Die meisten der des „Schmuggels” Beschuldigten sind Menschen, die selbst auf der Flucht sind. Sie sind gezwungen, ein Boot zu steuern, weil sie sich die Reise auf keine andere Weise leisten können oder einfach weil sie sich mitten auf dem Meer befinden und niemand sonst in der Lage ist, das Boot zu steuern. Es gibt keinen anderen Weg, um in die EU zu migrieren – kein Fahrer, kein Überlebender.

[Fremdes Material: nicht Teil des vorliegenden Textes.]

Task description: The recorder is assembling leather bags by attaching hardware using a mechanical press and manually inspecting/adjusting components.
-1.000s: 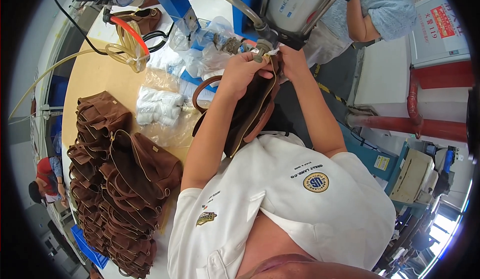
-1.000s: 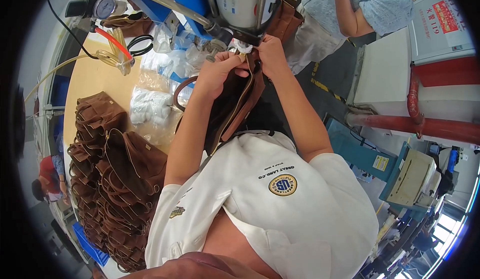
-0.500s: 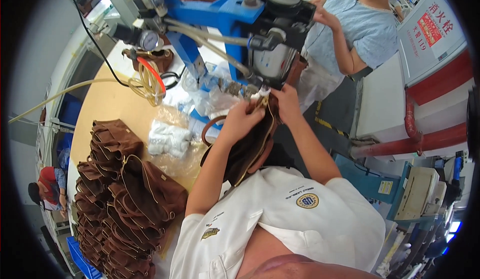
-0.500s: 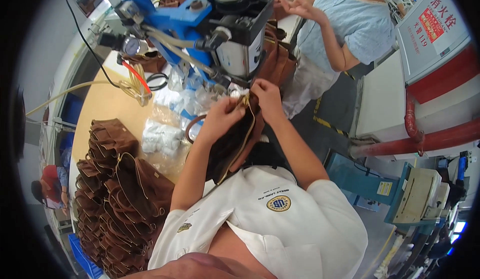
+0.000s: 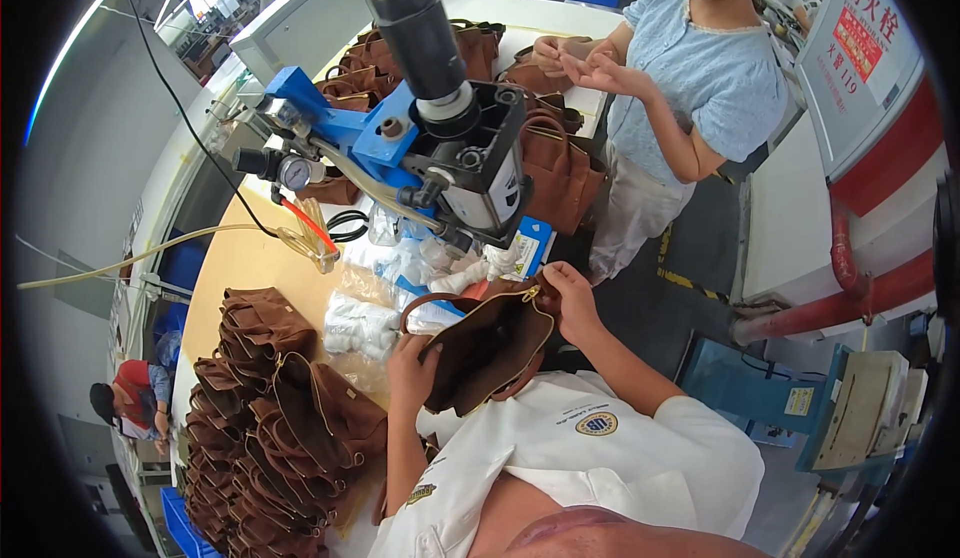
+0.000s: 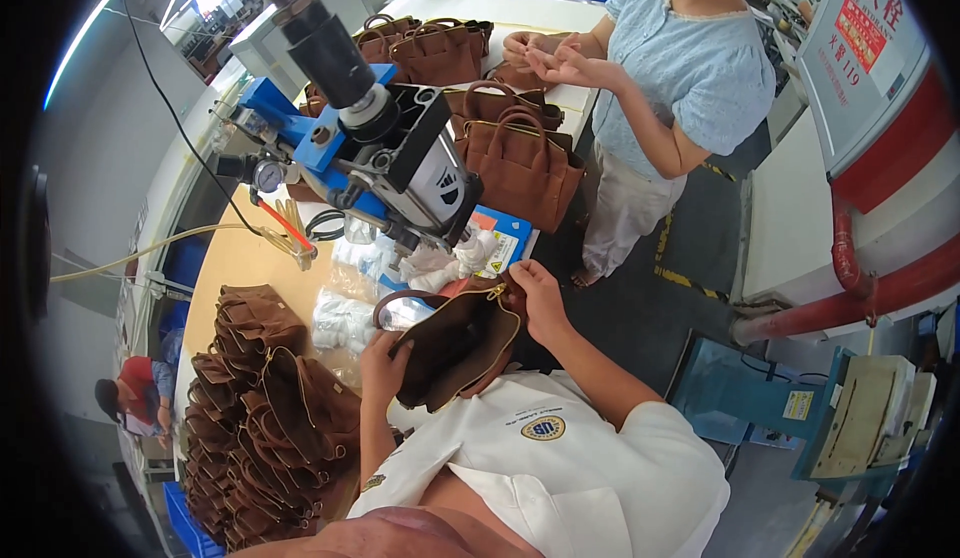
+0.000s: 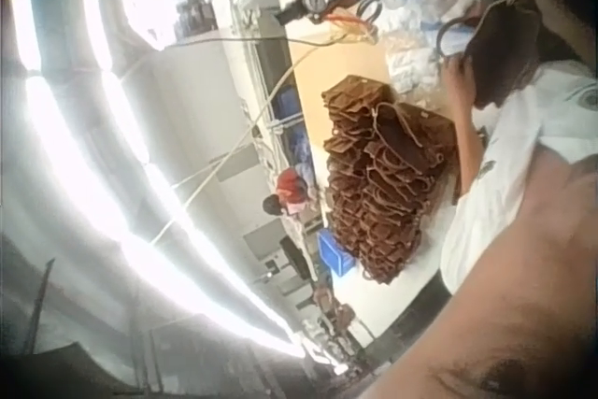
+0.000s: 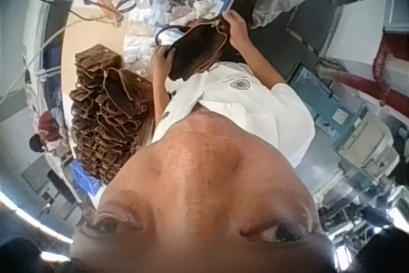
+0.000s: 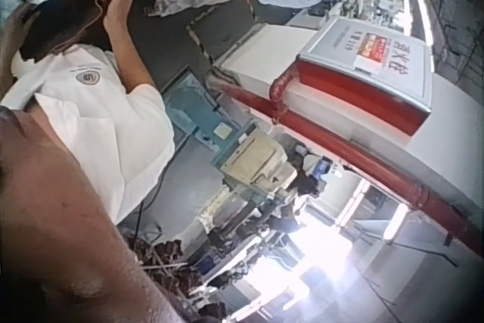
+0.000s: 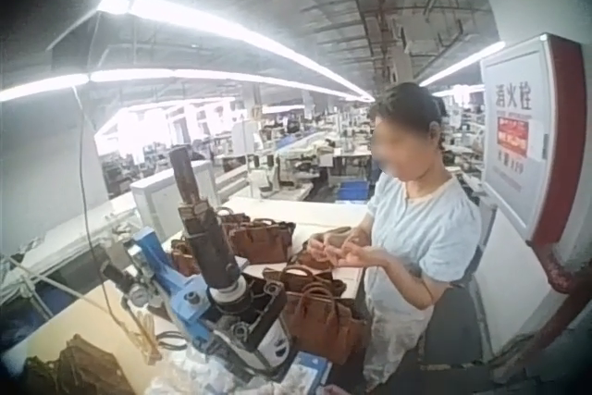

Bei ihrer Ankunft werden sie verhaftet und inhaftiert und müssen mit lebenslangen Haftstrafen, hohen Geldstrafen und langen Isolationszeiten rechnen. Sie haben kein Unterstützungsnetzwerk, kein Geld und keine öffentliche Aufmerksamkeit. Viele verbringen Monate in Untersuchungshaft, ohne Zugang zu angemessener rechtlicher Vertretung oder Übersetzung ihres Falles. Manchmal verstehen sie nicht einmal, warum sie inhaftiert wurden. Die meisten haben keine Möglichkeit, mit der Außenwelt oder ihren Familien in Kontakt zu treten, und bleiben isoliert und allein zurück.
Erschwerend kommt hinzu, dass die Gerichtsverfahren oft nur wenige Minuten dauern und zu Strafen bis hin zu lebenslanger Haft führen. Die Urteile werden gefällt, ohne dass Beweise geprüft oder Zeugen angehört werden.